There’d been no truth in it anymore, no heart in it.
There’d been nothing real about it.
Oliver’s brow furrowed, and he sat a little straighter on the settee. ‘I’ve seen you do it properly though, Ava. And not just on stage, either. Remember? In the storeroom, with Jem?’
She pressed a fingernail into the palm of her hand, pinching away the memory. ‘But that was before. After everything happened with Jem … I don’t know. It felt as though it broke something within me – whatever tether I’d had to it had been snapped. And I just … I couldn’t do it anymore.’
Oliver’s mouth opened, and then closed. ‘You didn’t breathe a word of this to me,’ he said, his voice low.
‘Because telling you would’ve made it real,’ she said. ‘And I didn’t want to make it real.’

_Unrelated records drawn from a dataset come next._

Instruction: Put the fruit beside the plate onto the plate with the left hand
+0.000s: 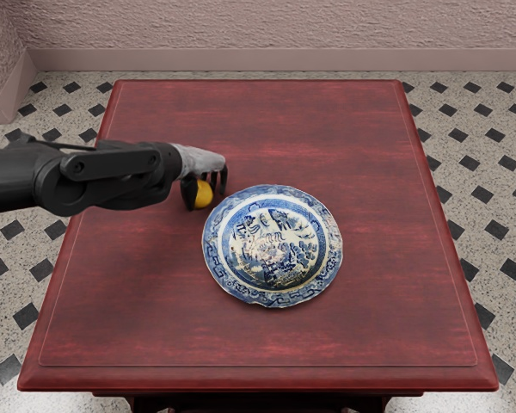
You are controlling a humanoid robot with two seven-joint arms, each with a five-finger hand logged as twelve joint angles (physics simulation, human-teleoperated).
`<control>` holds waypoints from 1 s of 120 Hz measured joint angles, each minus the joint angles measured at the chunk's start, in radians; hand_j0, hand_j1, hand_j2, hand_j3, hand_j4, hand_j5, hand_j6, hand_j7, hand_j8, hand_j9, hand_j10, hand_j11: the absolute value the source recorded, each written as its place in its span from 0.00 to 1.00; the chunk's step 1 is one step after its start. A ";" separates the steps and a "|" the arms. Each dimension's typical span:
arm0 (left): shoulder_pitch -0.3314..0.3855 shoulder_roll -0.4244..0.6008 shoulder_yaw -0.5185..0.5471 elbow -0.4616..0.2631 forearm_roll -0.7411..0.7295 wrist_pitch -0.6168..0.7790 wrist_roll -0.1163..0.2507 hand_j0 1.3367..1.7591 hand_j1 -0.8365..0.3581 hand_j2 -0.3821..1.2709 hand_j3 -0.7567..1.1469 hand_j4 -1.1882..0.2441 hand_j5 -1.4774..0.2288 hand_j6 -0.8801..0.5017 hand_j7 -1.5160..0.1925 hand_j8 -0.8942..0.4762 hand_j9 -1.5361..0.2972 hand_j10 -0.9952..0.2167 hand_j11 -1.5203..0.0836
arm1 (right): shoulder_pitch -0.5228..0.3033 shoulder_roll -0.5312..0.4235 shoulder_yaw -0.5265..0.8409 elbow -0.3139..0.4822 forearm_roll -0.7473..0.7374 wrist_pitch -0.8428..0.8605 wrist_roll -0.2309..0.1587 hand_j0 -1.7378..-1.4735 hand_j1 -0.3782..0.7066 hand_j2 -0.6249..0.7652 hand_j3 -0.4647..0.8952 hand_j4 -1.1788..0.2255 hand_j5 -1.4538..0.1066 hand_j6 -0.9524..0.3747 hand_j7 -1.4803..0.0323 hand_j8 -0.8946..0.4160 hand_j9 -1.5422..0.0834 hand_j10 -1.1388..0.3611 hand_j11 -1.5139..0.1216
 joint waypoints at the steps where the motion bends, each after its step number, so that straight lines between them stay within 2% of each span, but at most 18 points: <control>1: 0.000 0.000 0.000 0.000 0.000 0.000 0.000 0.76 0.48 0.33 0.40 0.44 0.47 0.26 0.48 0.32 0.45 0.38 0.51 | 0.000 0.000 0.000 0.000 0.000 0.000 0.000 0.30 0.06 0.45 0.34 0.82 0.91 0.70 0.95 0.66 0.93 0.74 0.90; 34: 0.006 0.000 0.000 0.005 -0.006 -0.001 0.000 0.75 0.46 0.41 0.40 0.38 0.40 0.28 0.41 0.32 0.38 0.33 0.43 | 0.000 0.000 0.000 0.000 0.000 0.000 0.000 0.30 0.06 0.45 0.34 0.82 0.91 0.70 0.95 0.66 0.93 0.74 0.90; 41: 0.009 0.000 0.000 0.006 -0.005 -0.001 0.000 0.75 0.48 0.39 0.40 0.36 0.38 0.27 0.39 0.32 0.36 0.33 0.40 | 0.000 0.000 0.000 0.000 0.000 0.000 0.000 0.30 0.06 0.45 0.34 0.82 0.91 0.70 0.95 0.66 0.93 0.74 0.90; 57: 0.011 0.001 -0.001 0.008 -0.006 0.000 0.000 0.75 0.49 0.42 0.40 0.33 0.36 0.25 0.36 0.29 0.34 0.30 0.37 | 0.000 0.000 0.000 0.000 0.000 0.000 0.000 0.30 0.06 0.45 0.34 0.82 0.91 0.70 0.95 0.66 0.93 0.74 0.90; 64: 0.017 0.000 -0.002 0.011 -0.002 0.001 0.000 0.74 0.52 0.39 0.40 0.31 0.36 0.24 0.36 0.28 0.33 0.29 0.36 | 0.000 0.000 0.000 0.000 0.000 0.000 0.000 0.30 0.06 0.45 0.34 0.82 0.91 0.70 0.95 0.66 0.93 0.74 0.90; 87: -0.002 0.007 -0.001 0.008 -0.011 -0.011 0.000 0.75 0.45 0.48 0.40 0.32 0.33 0.28 0.34 0.31 0.32 0.31 0.34 | 0.000 0.000 0.000 0.000 0.000 0.000 0.000 0.30 0.06 0.45 0.34 0.82 0.91 0.70 0.95 0.66 0.93 0.74 0.90; 91: -0.008 0.010 -0.002 0.006 -0.014 -0.013 0.000 0.75 0.45 0.47 0.40 0.32 0.32 0.28 0.33 0.32 0.32 0.32 0.34 | 0.000 0.000 0.000 0.000 0.000 0.000 0.000 0.30 0.06 0.45 0.34 0.82 0.91 0.70 0.95 0.66 0.93 0.74 0.90; 102: -0.043 0.032 -0.003 -0.020 -0.041 -0.015 0.001 0.75 0.44 0.48 0.40 0.32 0.32 0.28 0.33 0.32 0.31 0.32 0.34 | 0.000 0.000 0.000 0.000 0.000 0.000 0.000 0.30 0.06 0.45 0.34 0.82 0.91 0.70 0.95 0.66 0.93 0.74 0.90; 120: -0.101 0.074 -0.002 -0.106 -0.114 -0.016 0.001 0.75 0.43 0.49 0.40 0.32 0.32 0.29 0.33 0.32 0.31 0.32 0.35 | 0.000 0.000 0.000 0.000 0.000 0.000 0.000 0.30 0.06 0.45 0.34 0.82 0.91 0.70 0.95 0.66 0.93 0.74 0.90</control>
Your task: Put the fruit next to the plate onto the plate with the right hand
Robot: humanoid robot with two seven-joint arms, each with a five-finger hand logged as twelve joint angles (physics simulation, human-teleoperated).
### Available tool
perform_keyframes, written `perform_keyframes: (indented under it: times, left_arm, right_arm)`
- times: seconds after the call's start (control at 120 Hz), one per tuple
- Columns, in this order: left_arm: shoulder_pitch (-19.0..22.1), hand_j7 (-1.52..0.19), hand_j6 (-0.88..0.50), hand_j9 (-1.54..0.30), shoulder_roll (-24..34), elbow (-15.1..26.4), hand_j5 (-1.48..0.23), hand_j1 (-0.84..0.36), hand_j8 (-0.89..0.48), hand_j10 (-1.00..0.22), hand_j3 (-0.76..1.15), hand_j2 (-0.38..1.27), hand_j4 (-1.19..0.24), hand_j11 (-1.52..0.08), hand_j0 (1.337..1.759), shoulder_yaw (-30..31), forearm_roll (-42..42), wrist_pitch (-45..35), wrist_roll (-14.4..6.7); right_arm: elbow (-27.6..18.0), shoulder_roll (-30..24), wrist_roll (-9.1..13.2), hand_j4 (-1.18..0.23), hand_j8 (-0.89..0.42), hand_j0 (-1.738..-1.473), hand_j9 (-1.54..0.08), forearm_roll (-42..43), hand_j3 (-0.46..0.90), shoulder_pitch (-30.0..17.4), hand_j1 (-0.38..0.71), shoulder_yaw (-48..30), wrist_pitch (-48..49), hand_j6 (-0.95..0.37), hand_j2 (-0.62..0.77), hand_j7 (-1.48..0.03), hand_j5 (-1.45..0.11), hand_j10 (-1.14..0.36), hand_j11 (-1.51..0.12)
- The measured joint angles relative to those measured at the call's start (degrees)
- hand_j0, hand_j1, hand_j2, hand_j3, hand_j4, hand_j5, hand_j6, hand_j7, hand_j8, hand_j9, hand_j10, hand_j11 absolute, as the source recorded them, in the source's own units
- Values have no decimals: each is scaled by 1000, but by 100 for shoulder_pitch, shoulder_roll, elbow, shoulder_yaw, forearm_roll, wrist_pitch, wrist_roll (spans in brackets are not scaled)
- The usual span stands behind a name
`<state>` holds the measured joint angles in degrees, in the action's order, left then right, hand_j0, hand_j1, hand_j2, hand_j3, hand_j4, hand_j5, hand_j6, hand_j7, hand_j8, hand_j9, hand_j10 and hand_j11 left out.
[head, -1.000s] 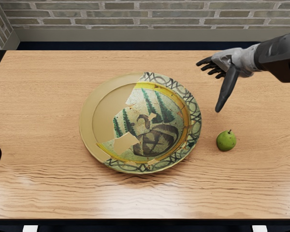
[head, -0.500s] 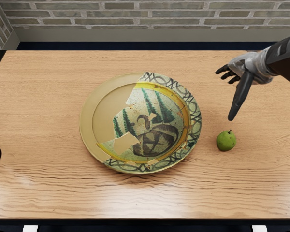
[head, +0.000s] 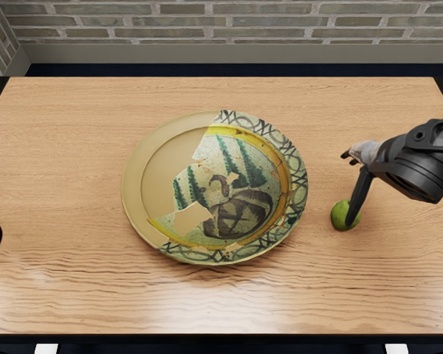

‘But I might’ve helped you!’
‘How?’
‘I don’t know, but …’ He sat cross-legged on the settee. ‘Try it now. With me. Perhaps it was just the pressure of the theatre – Ma’s act, Ma’s name on the dressing room. Try it here.’
‘Oliver …’
‘Come now, how hard can it be? You put them to sleep – and then you guide them back to their memories. That’s how it works, is it not?’
‘That is a simplified version of how it works, yes.’
‘So then put me to sleep.’
She shook her head, hating how tight her throat felt, how she could feel the panic swimming beneath her skin once more. ‘It won’t work.’
‘Why not?’
‘Because I need to believe it will work, Oliver. Because I need to be sure of it – sure of myself – and I’m … I’m not anymore. That’s why I went to Edinburgh. I wanted to try and find it again. This … this piece of me that I have lost.’
‘And?’ he asked softly. ‘Did you?’
‘What do you think, Oliver?’ She looked at him, her expression weary. ‘I’m going upstairs to rest. No need to wake me for supper.’